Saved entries
★ ★ ★ ★ ★
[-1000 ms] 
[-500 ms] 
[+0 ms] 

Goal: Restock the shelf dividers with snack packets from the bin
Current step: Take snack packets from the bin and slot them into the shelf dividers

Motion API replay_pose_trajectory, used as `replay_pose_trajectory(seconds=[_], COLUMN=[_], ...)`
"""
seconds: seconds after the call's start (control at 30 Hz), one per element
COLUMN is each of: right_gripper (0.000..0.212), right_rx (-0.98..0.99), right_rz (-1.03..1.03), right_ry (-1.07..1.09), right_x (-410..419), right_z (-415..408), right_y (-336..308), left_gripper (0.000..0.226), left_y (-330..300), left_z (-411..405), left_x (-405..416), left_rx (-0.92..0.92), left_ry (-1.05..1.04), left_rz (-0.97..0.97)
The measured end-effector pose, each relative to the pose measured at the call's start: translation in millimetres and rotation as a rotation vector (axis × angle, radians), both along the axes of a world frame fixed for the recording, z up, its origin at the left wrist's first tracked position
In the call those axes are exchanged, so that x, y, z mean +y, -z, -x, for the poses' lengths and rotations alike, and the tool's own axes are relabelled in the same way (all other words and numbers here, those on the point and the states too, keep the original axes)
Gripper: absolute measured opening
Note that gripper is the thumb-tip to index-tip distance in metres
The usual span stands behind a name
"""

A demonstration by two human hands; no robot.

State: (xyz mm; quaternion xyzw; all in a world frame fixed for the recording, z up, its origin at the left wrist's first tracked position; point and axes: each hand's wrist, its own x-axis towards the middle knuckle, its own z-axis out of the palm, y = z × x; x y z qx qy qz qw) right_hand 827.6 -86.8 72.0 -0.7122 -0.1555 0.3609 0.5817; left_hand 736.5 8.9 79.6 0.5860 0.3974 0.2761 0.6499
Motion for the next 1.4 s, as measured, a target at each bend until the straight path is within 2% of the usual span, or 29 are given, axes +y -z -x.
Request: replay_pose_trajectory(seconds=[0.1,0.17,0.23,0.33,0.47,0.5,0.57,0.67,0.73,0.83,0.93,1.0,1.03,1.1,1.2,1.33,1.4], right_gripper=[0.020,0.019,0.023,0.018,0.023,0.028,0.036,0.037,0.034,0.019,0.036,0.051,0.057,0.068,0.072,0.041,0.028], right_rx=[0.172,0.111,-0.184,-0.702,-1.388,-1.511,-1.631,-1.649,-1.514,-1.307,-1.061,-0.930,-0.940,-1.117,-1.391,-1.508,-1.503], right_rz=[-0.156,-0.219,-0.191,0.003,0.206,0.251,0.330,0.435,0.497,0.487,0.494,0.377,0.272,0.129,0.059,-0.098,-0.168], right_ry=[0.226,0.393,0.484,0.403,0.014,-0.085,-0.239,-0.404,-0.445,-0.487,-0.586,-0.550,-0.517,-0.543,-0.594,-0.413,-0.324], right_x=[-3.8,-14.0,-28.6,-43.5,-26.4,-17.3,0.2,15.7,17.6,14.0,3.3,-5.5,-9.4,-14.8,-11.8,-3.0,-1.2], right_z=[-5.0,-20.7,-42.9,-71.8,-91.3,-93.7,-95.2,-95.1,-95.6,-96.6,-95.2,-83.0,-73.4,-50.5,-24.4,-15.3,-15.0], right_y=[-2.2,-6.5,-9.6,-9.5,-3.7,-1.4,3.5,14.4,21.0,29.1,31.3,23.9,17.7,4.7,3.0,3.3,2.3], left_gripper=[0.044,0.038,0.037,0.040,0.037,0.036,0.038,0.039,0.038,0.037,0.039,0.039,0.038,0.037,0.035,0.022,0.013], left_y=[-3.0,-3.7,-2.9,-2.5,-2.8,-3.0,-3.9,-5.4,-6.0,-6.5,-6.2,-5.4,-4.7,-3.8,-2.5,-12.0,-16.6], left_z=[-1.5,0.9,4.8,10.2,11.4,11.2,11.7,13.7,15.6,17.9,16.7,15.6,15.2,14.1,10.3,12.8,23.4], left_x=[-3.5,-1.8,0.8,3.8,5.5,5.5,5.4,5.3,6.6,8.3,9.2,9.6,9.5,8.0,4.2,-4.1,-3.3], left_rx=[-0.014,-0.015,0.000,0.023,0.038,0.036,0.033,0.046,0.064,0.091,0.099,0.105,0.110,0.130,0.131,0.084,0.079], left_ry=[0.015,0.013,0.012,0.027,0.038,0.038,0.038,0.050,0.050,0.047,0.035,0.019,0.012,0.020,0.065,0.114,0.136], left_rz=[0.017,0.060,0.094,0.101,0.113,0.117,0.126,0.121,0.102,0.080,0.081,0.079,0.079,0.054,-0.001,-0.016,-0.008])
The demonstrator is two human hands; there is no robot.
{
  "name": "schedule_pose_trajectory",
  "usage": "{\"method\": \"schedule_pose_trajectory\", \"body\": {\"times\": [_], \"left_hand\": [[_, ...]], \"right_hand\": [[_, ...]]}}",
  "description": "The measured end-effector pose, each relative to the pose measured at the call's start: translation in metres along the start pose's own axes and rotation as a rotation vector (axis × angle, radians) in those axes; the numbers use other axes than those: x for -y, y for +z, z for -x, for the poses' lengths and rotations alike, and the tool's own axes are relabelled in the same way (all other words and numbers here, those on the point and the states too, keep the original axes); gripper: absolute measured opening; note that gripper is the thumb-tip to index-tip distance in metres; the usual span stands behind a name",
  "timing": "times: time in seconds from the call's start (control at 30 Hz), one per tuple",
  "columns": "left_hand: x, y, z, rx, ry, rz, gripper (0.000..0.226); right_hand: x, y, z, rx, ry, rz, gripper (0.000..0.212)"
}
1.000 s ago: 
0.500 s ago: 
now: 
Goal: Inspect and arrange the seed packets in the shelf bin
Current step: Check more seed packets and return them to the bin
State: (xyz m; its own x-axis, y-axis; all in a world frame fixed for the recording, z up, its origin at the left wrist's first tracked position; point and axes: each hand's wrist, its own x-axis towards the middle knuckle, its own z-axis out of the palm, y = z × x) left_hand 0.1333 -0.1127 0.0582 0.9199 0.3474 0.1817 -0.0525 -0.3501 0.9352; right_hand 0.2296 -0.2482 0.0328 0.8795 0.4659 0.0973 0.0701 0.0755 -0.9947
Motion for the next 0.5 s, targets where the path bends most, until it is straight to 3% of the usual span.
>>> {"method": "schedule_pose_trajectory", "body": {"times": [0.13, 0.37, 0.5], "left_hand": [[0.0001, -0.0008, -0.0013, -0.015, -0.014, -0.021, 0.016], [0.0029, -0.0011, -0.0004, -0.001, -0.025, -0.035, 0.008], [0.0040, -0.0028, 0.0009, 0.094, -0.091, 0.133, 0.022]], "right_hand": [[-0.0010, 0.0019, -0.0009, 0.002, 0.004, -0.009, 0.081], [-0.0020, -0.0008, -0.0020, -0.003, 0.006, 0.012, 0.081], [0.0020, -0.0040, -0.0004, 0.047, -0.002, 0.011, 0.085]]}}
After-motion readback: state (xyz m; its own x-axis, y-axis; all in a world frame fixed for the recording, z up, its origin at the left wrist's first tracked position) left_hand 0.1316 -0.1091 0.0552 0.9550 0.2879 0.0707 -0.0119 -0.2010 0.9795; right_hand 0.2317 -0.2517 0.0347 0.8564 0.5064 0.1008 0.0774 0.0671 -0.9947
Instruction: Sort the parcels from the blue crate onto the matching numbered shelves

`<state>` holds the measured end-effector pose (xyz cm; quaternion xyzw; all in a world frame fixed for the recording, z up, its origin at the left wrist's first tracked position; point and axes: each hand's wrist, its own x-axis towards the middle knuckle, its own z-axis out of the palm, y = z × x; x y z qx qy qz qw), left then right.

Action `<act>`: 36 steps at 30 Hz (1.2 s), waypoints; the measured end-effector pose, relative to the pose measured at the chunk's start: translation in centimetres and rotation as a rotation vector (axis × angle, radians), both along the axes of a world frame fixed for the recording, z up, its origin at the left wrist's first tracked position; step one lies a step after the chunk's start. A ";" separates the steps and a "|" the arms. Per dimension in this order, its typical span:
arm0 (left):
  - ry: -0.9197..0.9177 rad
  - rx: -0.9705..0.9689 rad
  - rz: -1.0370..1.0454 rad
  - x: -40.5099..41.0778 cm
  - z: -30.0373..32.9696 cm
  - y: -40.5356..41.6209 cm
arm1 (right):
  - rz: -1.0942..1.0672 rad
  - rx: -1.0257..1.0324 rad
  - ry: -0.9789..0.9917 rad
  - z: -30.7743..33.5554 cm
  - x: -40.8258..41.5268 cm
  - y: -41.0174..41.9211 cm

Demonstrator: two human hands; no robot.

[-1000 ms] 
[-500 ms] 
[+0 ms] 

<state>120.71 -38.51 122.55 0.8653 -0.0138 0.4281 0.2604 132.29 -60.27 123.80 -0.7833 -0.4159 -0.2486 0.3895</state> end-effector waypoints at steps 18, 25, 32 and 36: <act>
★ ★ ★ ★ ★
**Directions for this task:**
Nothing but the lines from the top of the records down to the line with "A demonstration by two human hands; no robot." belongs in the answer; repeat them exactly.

**Response:**
[-1000 ms] 
[-500 ms] 
[+0 ms] 

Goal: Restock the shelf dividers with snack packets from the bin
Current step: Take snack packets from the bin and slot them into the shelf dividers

Motion API replay_pose_trajectory, used as `replay_pose_trajectory(seconds=[_], COLUMN=[_], ...)`
"""
seconds: seconds after the call's start (control at 30 Hz), one per element
COLUMN is each of: right_gripper (0.000..0.212), right_rx (-0.98..0.99), right_rz (-1.03..1.03), right_ry (-1.07..1.09), right_x (-410..419), right_z (-415..408), right_y (-336..308), left_gripper (0.000..0.226), left_y (-330..300), left_z (-411..405), left_x (-405..416), left_rx (-0.92..0.92), left_ry (-1.05..1.04), left_rz (-0.97..0.97)
The measured end-effector pose, each relative to the pose measured at the call's start: translation in millimetres and rotation as a rotation vector (axis × angle, radians), both along the axes of a world frame fixed for the recording, z up, its origin at the left wrist's first tracked position
In the call those axes are exchanged, so that x, y, z mean +y, -z, -x, for the poses' lengths and rotations alike, and the tool's own axes are relabelled in the same way (all other words and numbers here, those on the point and the states too, keep the original axes)
Gripper: absolute measured opening
Note that gripper is the thumb-tip to index-tip distance in metres
The usual span stands behind a name
"""

A demonstration by two human hands; no robot.

The output above is complete as it stands.